By The Seas We Live

By Fiona Grahame

This article first appeared in the September issue of iScot Magazine


Scotland is a nation of islands. Although today most of our population lives in an urban mainland setting, no one is ever far from the sea. In the past the sea was the main transport system being the quickest way to move around the land mass.

The earliest settlers came to Orkney by sea routes in boats crammed with their livestock, grains and peedie rodent stowaways. The closest ‘relative’ to the unique Orkney vole is found in Northern Europe, round about Belgium. The islands of Orkney were fertile, abundant in wildlife sheltering in woodland. The warmer climate, 3 to 4 degrees warmer than the summer highs of 16C that we experience now, allowed the inhabitants to prosper. The ancient Devonian sandstone was ideal for the construction of massive buildings and stone circles. Today we have the architectural skeletal remains of what must have been an impressive civilisation.

The Iron Age saw the Broch builders guarding their farms and trading routes with towering homes where in time of danger villagers could find refuge hunkering down with a few prize animals. The brochs, found in the North of Scotland and the Northern Isles, have modern builders entranced by the skill of their construction and still puzzled  at how the roof was designed. Internally, multiple floors and compartments divide up the living space but the overall impression is one of defence from a danger brought by the sea.

Orkney was part of the Pictish Kingdoms.  The Picts held the line against the advance of the Roman Empire. Branded as ‘blue barbarians’ by the invader, Pictish art work tells us a different story than the one written by the Latin scholars. The picture painted then of a vicious warrior people battling naked except for their many tattoos is one that has remained in many of the history books. The Picts in Orkney were a successful culture with excellent sea trading routes. They have left only a few place names in the islands, Papay being one of them, of this once great Celtic People. The Christianised Picts of Orkney who had used the sea to their great advantage were obliterated by the men from the North who were masters of the seas.

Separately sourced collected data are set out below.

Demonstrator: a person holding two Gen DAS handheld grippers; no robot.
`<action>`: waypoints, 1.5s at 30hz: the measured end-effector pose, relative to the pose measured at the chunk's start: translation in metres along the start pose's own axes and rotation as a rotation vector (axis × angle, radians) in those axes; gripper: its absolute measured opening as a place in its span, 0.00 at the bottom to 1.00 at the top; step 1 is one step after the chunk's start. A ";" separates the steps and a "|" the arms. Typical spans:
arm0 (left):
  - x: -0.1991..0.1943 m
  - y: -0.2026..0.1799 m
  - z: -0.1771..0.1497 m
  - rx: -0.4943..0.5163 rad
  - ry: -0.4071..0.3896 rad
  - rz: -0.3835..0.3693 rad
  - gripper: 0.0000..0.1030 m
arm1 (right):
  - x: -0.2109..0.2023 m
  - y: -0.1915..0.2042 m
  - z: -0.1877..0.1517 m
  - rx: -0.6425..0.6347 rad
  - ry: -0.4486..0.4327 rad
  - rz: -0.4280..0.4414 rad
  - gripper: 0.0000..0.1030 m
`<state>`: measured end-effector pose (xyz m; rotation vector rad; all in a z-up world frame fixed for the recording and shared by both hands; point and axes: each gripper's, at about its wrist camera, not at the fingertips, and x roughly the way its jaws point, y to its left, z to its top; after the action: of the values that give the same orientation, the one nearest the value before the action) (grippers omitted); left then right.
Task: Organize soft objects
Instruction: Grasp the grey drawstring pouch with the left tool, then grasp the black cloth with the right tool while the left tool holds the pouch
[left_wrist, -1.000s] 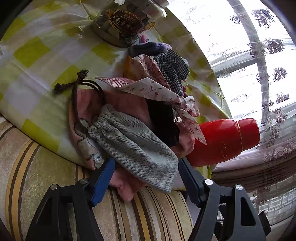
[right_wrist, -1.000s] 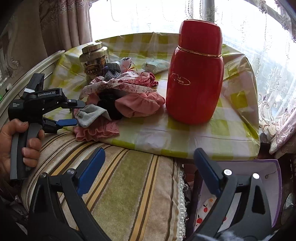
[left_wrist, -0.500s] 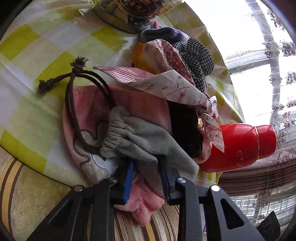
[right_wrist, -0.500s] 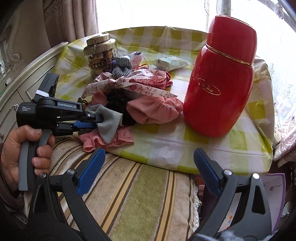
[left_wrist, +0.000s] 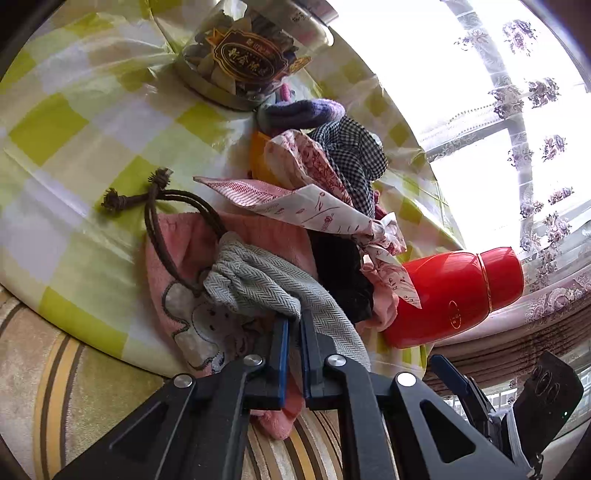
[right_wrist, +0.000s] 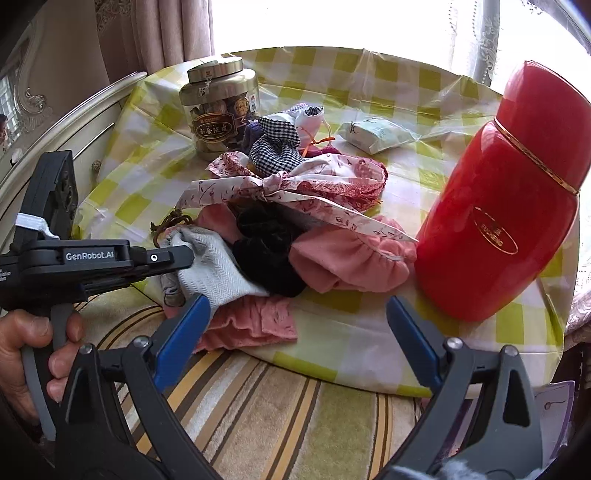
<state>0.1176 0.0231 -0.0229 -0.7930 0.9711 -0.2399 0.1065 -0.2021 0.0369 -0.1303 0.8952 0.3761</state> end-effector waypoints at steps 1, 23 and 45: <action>-0.005 0.000 0.001 0.009 -0.013 0.005 0.05 | 0.002 0.001 0.002 -0.006 0.002 -0.003 0.95; -0.066 0.021 -0.011 0.070 -0.145 0.050 0.05 | 0.074 0.037 0.027 -0.144 0.089 0.037 0.53; -0.073 0.006 -0.019 0.149 -0.182 0.077 0.05 | -0.006 0.000 -0.008 0.064 -0.009 0.168 0.21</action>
<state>0.0601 0.0552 0.0139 -0.6281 0.8003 -0.1679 0.0975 -0.2053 0.0366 0.0055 0.9105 0.5032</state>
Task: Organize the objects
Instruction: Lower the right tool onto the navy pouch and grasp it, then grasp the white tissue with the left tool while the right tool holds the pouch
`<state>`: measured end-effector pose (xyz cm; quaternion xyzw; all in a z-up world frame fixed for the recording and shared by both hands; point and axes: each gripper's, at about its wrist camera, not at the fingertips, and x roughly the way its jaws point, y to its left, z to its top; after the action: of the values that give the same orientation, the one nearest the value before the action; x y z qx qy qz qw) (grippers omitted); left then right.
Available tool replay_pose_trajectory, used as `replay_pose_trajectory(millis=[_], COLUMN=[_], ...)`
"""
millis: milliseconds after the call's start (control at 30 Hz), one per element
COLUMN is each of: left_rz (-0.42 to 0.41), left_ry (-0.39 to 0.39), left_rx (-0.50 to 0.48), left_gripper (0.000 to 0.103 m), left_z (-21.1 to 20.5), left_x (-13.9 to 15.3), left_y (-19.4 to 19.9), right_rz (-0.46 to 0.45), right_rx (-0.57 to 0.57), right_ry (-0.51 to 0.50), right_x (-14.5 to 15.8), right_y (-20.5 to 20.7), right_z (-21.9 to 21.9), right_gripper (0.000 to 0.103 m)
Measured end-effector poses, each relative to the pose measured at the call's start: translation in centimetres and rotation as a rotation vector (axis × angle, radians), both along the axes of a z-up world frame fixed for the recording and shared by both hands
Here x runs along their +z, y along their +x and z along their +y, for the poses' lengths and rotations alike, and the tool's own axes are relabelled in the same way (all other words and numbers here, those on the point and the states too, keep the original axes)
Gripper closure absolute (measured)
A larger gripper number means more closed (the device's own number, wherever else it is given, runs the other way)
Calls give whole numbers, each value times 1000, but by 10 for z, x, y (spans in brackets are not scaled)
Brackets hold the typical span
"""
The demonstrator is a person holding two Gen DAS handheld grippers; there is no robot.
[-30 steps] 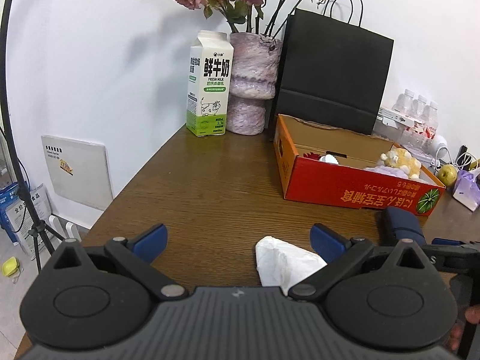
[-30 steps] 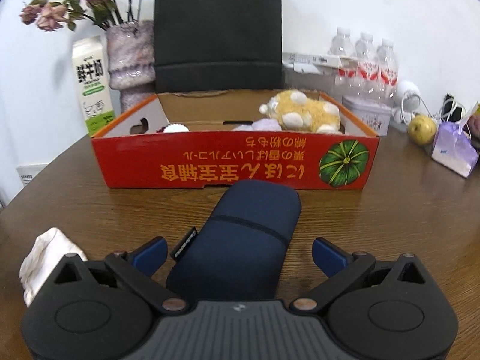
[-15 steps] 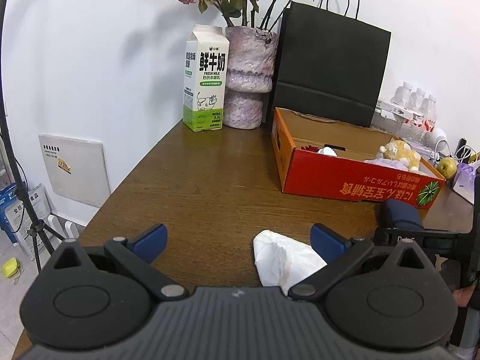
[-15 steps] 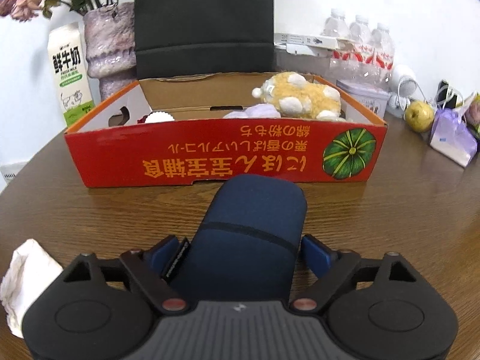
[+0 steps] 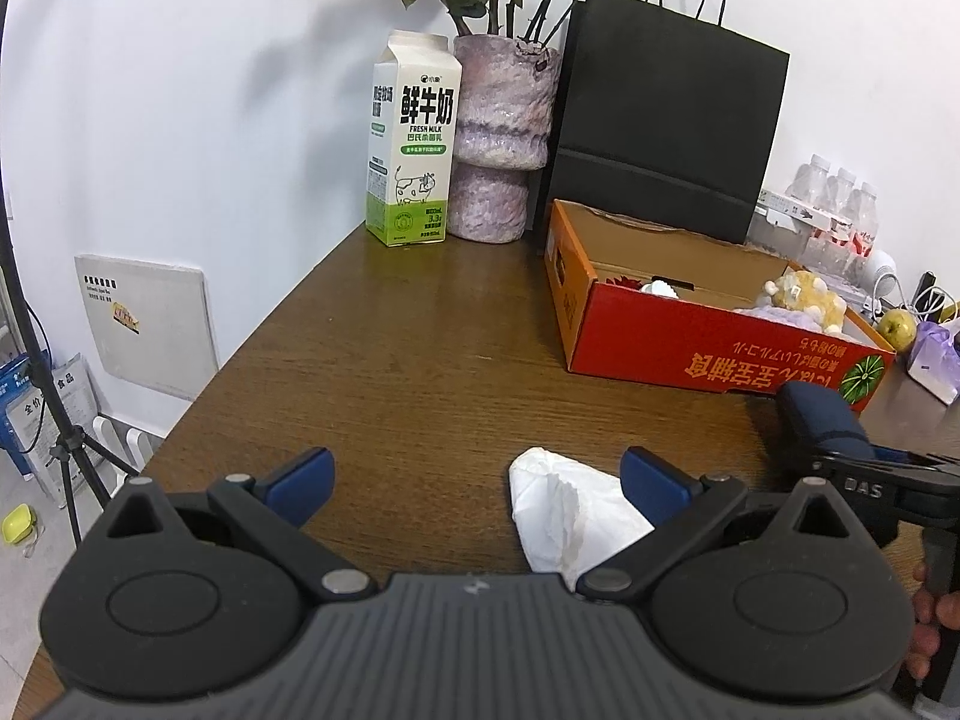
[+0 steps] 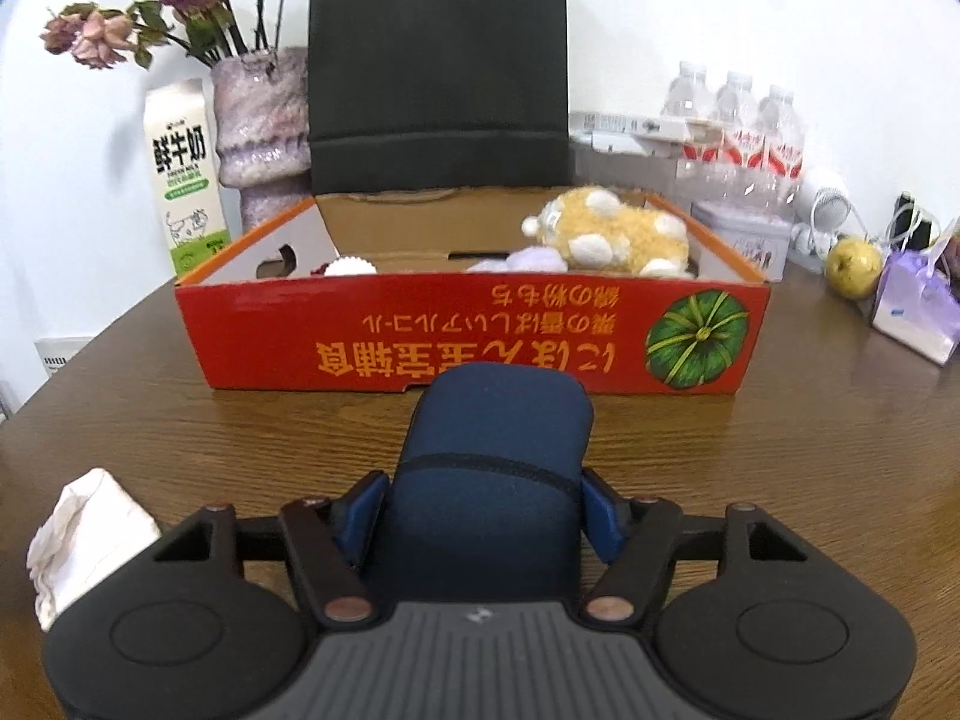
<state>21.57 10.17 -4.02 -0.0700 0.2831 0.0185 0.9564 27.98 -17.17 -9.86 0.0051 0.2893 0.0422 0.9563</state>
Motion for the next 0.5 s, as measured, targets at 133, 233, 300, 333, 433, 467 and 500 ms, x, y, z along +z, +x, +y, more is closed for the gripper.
replay_pose_trajectory(millis=[133, 233, 300, 333, 433, 467, 500], left_rz=[5, 16, 33, 42, 66, 68, 68], left_ry=[3, 7, 14, 14, 9, 6, 3], left_rx=[-3, -10, -24, -31, -52, -58, -64], left_gripper=[0, 0, 0, 0, 0, 0, 0], left_z=[-1, -3, -6, -8, -10, -11, -12], left_x=[-2, -5, -9, -11, -16, -17, -17], left_y=[0, 3, 6, 7, 12, 12, 11], right_rz=[-28, -59, -76, -82, -88, -91, -94], right_rx=[16, 30, 36, 40, 49, 50, 48], right_ry=[1, -23, -34, -40, -46, -47, -47], right_x=[2, 4, 6, 6, 7, 7, 7], right_y=[-14, -25, -32, -35, -40, -41, -43], right_z=[-11, -18, -23, -26, -35, -39, -42], right_gripper=[37, 37, 37, 37, 37, 37, 37])
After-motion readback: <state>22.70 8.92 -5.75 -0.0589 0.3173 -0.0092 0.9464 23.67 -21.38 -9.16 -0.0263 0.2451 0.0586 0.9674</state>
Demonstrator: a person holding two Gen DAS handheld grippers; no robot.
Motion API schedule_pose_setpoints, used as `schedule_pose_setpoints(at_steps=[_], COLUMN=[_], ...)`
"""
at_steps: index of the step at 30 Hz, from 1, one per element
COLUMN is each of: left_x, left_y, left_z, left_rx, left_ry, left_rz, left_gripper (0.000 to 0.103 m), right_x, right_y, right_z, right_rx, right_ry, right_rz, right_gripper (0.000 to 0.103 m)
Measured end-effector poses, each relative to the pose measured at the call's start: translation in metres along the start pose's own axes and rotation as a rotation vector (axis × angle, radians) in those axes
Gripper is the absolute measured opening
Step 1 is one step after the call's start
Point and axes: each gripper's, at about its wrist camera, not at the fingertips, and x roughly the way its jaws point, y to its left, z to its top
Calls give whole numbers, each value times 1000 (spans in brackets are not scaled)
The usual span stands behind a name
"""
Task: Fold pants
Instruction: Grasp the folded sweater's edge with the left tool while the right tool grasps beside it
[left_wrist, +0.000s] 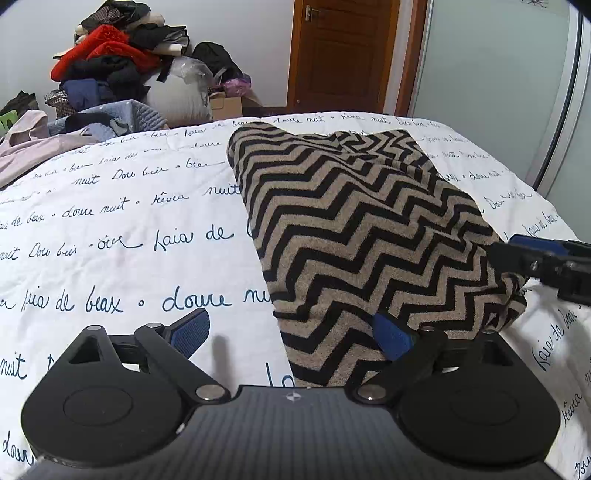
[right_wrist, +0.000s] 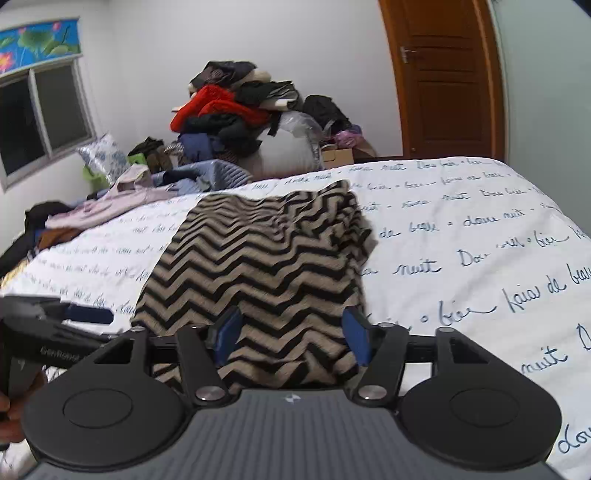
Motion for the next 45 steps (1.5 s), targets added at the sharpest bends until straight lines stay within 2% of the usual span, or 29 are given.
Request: schedule_pose_setpoints(at_steps=[2,5,8,11,17,20,23,25,26,27,29,30,35,39,45], left_x=[1,6,17,22,46,58,66,69,70,70,71,72,57,34,-13], left_y=[5,22,48,69,89,86,72,61,55,50,43,42,44,47,60], left_z=[0,-1,-5,-8,11,18,25,27,28,29,26,25,26,26,14], left_rx=[-17,-99,-245,-376,-556,-604,-578,-550,-532,-516,-471,-451,-426,-385,-374], left_ry=[-6,-11,17,-6,2,13,19,19,19,20,24,28,4,-4,10], left_rz=[-20,-94,-183,-266,-402,-443,-471,-490,-500,-490,-440,-432,-422,-386,-377], left_gripper=[96,97,98,101,102,102,102,100,95,91,64,62,36,33,32], right_x=[1,9,23,37,71,91,105,110,110,111,111,110,98,84,60], right_y=[-11,-36,-62,-79,-94,-91,-80,-72,-69,-69,-70,-72,-70,-57,-36], right_z=[3,5,4,2,6,10,15,17,18,17,13,10,1,0,-15], right_rx=[42,132,249,328,466,503,497,477,478,488,521,542,618,659,721], right_ry=[-10,15,76,110,130,143,163,163,161,160,168,161,128,110,120], right_rz=[3,32,114,181,344,404,447,438,430,424,414,413,410,425,481], right_gripper=[77,77,77,77,78,78,78,78,75,60,42,36,26,24,24])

The term Viking is misused by many as it encompasses a diverse group of invaders who came from Northern Europe. For Orkney the sea brought men from Norway, perhaps first as traders, quickly followed by invasion and settlement. No one knows if there was wholesale genocide of the native inhabitants but the few Norse who first came would require labourers and slaves were a valuable commodity not to be wasted with a killing spree. The culture of the Orcadian Picts was destroyed and replaced by the new settlers who used the sea routes as those who had done before them, reaching down the West Coast, across to Scotland or back to their links with their historic homeland.

The Orkney Earls retained their Norse heritage but Christianisation and the close proximity of the growing nation of Scotland began to erode those ancient Viking links. The Pentland Firth is a treacherous piece of sea to cross but is a few hours in a sailing vessel as opposed to some days journey to the coastline of Norway. It was another trading deal, this one done with Royal lives, and repayment of default on a debt that saw the islands of Orkney being transferred to the increasingly confident nation of Scotland in 1472.

In the 21st century the sea brings cruise ships, floating tower blocks containing more people than most of our small towns. The power of the waves and the tides is harnessed by machines generating electricity to be transported south whilst our households struggle with the highest fuel poverty rates in Scotland.

Today the virtually treeless landscape of Orkney with its ever changing wide skies is amongst the bonniest in a Scotland where natural beauty abounds. But it is always to the sea that the eyes are drawn. The sea from which we were born, where our past inhabits and where our future lies.